------ Provided material

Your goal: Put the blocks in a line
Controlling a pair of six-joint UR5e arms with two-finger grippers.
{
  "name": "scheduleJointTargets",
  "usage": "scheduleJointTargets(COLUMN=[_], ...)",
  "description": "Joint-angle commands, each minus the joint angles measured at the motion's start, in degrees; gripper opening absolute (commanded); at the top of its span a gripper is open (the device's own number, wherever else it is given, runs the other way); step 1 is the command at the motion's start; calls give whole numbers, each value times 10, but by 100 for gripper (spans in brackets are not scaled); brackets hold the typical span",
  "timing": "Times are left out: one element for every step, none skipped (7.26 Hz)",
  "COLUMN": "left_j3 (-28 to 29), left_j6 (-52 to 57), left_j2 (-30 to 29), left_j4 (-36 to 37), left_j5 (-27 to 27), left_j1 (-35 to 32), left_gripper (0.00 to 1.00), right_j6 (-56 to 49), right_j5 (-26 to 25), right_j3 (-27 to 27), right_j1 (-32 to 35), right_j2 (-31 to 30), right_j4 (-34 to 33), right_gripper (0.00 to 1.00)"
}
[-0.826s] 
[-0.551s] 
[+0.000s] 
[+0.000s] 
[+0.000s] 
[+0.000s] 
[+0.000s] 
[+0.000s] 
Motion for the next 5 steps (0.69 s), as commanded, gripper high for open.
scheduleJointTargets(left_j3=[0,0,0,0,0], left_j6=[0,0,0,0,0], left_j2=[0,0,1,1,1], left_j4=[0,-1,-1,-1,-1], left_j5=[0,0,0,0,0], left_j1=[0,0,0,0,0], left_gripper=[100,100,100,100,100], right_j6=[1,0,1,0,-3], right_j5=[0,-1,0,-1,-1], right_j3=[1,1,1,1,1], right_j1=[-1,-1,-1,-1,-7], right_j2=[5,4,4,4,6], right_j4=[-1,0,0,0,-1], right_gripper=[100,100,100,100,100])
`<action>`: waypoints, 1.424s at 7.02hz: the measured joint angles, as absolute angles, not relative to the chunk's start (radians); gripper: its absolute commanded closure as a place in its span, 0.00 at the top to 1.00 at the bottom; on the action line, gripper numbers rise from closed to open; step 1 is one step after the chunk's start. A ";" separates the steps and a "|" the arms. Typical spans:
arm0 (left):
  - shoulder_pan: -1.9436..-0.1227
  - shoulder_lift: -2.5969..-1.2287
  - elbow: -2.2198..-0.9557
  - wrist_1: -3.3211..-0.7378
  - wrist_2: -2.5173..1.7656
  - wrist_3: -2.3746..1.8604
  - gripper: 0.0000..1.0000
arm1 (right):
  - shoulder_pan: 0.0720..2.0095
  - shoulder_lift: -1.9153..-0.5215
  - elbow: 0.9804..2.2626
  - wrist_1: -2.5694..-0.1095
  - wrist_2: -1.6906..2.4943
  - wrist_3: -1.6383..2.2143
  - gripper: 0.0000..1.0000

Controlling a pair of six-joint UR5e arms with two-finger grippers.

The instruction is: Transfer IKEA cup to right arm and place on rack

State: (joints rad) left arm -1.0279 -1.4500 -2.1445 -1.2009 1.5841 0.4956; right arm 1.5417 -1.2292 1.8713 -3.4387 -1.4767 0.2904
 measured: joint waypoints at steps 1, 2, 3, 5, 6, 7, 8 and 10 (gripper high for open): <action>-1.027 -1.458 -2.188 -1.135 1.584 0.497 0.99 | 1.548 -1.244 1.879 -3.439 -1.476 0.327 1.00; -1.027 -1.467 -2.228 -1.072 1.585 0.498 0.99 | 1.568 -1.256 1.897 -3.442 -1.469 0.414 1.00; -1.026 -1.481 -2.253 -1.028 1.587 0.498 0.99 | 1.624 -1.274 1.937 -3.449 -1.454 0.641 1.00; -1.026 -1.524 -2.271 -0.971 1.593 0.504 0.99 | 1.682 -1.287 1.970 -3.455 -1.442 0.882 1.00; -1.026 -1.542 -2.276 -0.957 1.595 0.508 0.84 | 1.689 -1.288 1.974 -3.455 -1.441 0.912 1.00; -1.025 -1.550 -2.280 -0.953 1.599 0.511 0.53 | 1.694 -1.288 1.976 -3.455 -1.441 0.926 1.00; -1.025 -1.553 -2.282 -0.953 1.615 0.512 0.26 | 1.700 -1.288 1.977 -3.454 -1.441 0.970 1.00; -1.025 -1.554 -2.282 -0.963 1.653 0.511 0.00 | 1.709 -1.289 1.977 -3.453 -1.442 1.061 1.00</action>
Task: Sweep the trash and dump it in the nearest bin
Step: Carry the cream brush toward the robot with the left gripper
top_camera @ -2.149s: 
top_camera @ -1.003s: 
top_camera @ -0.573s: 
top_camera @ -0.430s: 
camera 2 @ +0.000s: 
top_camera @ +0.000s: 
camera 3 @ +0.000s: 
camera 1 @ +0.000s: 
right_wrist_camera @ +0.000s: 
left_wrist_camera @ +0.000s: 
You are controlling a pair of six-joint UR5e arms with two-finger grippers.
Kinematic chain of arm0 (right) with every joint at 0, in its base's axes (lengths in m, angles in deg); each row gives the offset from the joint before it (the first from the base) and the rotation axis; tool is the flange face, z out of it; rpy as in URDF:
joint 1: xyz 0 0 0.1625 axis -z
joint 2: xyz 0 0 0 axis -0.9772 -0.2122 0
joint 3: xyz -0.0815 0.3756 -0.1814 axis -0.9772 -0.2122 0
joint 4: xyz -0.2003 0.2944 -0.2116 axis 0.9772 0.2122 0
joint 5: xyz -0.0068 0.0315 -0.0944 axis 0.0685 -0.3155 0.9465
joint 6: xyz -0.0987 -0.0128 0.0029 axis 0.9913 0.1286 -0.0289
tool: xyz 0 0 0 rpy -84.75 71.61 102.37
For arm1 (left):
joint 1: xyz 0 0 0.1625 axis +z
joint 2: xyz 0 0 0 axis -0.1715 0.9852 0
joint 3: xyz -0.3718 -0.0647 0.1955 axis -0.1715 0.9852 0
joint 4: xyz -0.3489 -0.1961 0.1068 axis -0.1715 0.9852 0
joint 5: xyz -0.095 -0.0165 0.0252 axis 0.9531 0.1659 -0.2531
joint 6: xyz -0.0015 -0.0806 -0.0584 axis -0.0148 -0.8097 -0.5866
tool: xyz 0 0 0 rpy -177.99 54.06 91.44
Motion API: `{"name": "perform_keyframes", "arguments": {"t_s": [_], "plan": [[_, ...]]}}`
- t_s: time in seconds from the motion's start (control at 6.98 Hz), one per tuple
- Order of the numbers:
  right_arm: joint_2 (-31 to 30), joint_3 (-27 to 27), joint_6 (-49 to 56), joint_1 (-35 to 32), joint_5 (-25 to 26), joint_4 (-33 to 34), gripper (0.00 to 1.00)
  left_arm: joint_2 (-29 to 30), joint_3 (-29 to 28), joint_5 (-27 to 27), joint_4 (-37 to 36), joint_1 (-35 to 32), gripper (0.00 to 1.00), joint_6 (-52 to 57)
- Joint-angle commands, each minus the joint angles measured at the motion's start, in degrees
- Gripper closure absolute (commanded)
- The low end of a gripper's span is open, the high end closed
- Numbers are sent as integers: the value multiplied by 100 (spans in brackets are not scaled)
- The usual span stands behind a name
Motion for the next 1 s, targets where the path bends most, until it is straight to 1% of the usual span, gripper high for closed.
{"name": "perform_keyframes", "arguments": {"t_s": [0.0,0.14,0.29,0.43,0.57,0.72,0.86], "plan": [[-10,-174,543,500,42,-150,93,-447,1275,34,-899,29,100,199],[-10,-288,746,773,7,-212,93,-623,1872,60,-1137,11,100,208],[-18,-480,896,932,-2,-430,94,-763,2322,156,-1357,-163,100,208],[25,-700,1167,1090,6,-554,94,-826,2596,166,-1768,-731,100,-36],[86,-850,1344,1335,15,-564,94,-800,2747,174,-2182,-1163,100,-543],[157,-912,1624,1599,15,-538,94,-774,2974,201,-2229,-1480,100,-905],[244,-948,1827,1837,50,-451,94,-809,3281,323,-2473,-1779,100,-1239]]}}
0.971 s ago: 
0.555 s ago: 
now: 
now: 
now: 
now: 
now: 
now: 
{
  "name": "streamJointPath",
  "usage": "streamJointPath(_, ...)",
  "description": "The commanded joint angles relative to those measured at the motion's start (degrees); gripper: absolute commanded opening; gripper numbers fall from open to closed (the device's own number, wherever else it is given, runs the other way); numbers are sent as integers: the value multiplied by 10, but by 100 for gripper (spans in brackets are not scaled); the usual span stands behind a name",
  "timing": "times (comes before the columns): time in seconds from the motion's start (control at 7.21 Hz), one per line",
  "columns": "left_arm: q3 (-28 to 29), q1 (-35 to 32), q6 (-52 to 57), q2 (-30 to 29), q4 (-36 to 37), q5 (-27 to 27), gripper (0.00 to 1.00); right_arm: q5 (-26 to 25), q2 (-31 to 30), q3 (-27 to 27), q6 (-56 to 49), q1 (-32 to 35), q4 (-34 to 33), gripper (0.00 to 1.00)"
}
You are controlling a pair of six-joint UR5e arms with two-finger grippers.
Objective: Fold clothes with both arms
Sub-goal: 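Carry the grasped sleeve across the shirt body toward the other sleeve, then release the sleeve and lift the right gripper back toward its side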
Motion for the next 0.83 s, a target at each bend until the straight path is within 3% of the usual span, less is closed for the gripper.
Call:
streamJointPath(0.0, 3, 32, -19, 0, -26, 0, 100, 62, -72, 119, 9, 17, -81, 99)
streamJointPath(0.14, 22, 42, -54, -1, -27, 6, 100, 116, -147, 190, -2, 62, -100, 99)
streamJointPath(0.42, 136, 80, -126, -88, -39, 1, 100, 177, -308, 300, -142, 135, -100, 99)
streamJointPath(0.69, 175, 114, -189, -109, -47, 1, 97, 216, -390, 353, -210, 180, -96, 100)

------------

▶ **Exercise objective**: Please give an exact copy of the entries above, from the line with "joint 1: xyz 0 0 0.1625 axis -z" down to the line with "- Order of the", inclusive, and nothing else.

▶ **Result of the exercise**:
joint 1: xyz 0 0 0.1625 axis -z
joint 2: xyz 0 0 0 axis -0.9772 -0.2122 0
joint 3: xyz -0.0815 0.3756 -0.1814 axis -0.9772 -0.2122 0
joint 4: xyz -0.2003 0.2944 -0.2116 axis 0.9772 0.2122 0
joint 5: xyz -0.0068 0.0315 -0.0944 axis 0.0685 -0.3155 0.9465
joint 6: xyz -0.0987 -0.0128 0.0029 axis 0.9913 0.1286 -0.0289
tool: xyz 0 0 0 rpy -84.75 71.61 102.37
For arm1 (left):
joint 1: xyz 0 0 0.1625 axis +z
joint 2: xyz 0 0 0 axis -0.1715 0.9852 0
joint 3: xyz -0.3718 -0.0647 0.1955 axis -0.1715 0.9852 0
joint 4: xyz -0.3489 -0.1961 0.1068 axis -0.1715 0.9852 0
joint 5: xyz -0.095 -0.0165 0.0252 axis 0.9531 0.1659 -0.2531
joint 6: xyz -0.0015 -0.0806 -0.0584 axis -0.0148 -0.8097 -0.5866
tool: xyz 0 0 0 rpy -177.99 54.06 91.44
Motion API: `{"name": "perform_keyframes", "arguments": {"t_s": [_], "plan": [[_, ...]]}}`
- t_s: time in seconds from the motion's start (control at 6.98 Hz), one per tuple
- Order of the numbers:

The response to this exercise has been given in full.